A ordem de Moraes, de prisão e extradição, foi proferida em 5 de outubro e tornada pública no fim de outubro. "A despeito da manifestação da Procuradoria-Geral da República, contrária à decretação da prisão, o quadro fático que tem se consolidado desde o ano passado permite concluir pela adequação e proporcionalidade da medida extrema de restrição de liberdade, pois as medidas cautelares anteriormente impostas se demonstraram ineficientes para coibir as práticas criminosas", escreveu Moraes.

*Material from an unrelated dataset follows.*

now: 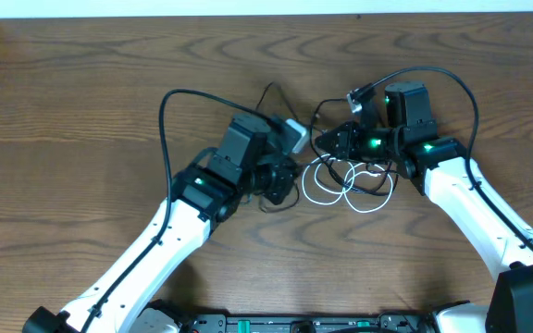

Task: Untangle cables
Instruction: 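Pull the black cable with the right gripper off to the right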

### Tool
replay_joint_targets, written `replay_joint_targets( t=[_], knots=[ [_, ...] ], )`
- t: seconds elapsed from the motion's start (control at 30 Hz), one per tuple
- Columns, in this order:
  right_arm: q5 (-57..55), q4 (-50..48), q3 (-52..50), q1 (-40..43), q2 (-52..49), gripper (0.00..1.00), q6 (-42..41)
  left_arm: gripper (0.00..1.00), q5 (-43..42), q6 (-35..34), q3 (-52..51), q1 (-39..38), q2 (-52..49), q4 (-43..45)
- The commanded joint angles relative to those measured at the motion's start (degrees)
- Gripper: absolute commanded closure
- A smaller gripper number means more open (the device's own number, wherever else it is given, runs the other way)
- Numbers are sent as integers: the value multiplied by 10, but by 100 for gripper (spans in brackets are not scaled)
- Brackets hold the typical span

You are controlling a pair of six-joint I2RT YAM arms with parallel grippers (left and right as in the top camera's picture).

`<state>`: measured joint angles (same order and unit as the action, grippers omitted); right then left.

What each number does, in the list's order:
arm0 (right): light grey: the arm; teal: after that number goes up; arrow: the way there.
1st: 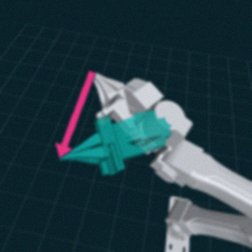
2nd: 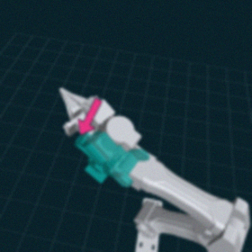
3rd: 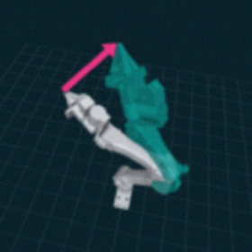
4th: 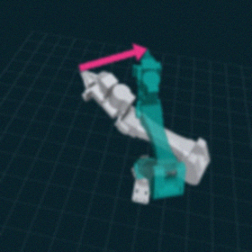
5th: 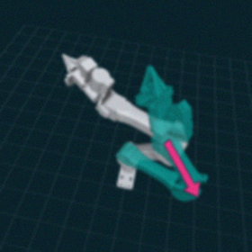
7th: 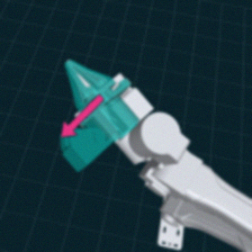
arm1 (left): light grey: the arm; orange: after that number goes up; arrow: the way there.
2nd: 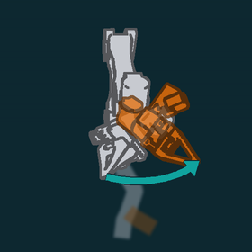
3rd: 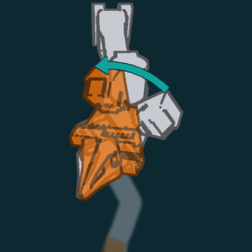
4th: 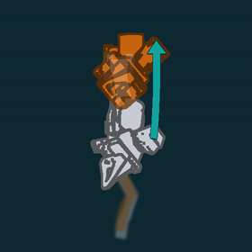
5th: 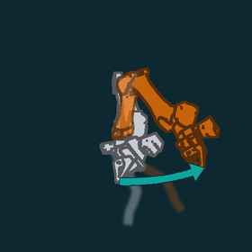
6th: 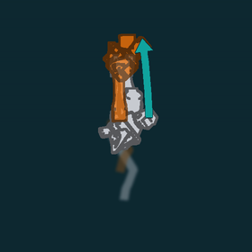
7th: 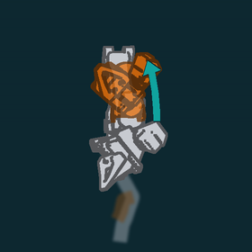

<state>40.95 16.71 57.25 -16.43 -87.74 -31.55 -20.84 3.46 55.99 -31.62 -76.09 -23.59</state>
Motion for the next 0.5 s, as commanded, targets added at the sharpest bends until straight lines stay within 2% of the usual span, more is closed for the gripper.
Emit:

Steve Bannon: o elo do Brasil com a ultradireita norte-americana

Em live realizada em agosto de 2020, o blogueiro bolsonarista Allan Santos conversava com Steve Bannon, ex-estrategista-chefe da Casa Branca durante o governo Trump. Allan dizia que vai "fazer as fake news explodirem no Brasil". Bannon responde: "Que a conspiração comece".

Bannon é apontado como um dos entusiastas da invasão ao Capitólio, em 6 de janeiro. Suspeita-se, inclusive, que ex-estrategista possa ter tomado conhecimento prévio do ataque à sede do Legislativo dos EUA: em 5 de janeiro, um dia antes da insurreição que deixou cinco mortos e 140 policiais feridos, Bannon falava em seu podcast, Bannon's War Room, que "o inferno explodiria" no dia seguinte, em que apoiadores de Trump invadiram a sede do Legislativo dos EUA.

Absolvido em primeira instância do crime de racismo após ter feito um gesto popularizado por nacionalistas brancos norte-americanos, o assessor para Assuntos Internacionais da Presidência da República, Filipe G. Martins, é um dos responsáveis pela aproximação de Bannon com a ala ideológica do governo Bolsonaro. Quando era editor-chefe do site Breitbart News, o ex-estrategista de Donald Trump ajudou a impulsionar a popularidade de figuras como o provocador britânico Milo Yiannopoulos e o autodeclarado nacionalista branco Richard Spencer.

No Brasil, a Polícia Federal monitora as ações de Bannon relacionadas às eleições no Brasil em 2022. Crítico do Supremo Tribunal Federal (STF) e do Tribunal Superior Eleitoral (TSE), Bannon constantemente levanta dúvidas quanto à segurança das urnas eletrônicas brasileiras. A justificativa da PF é que os seguidores de Bolsonaro usam métodos de desinformação em redes sociais iguais aos que Bannon coordenava em favor de Trump quando era conselheiro sênior da Casa Branca.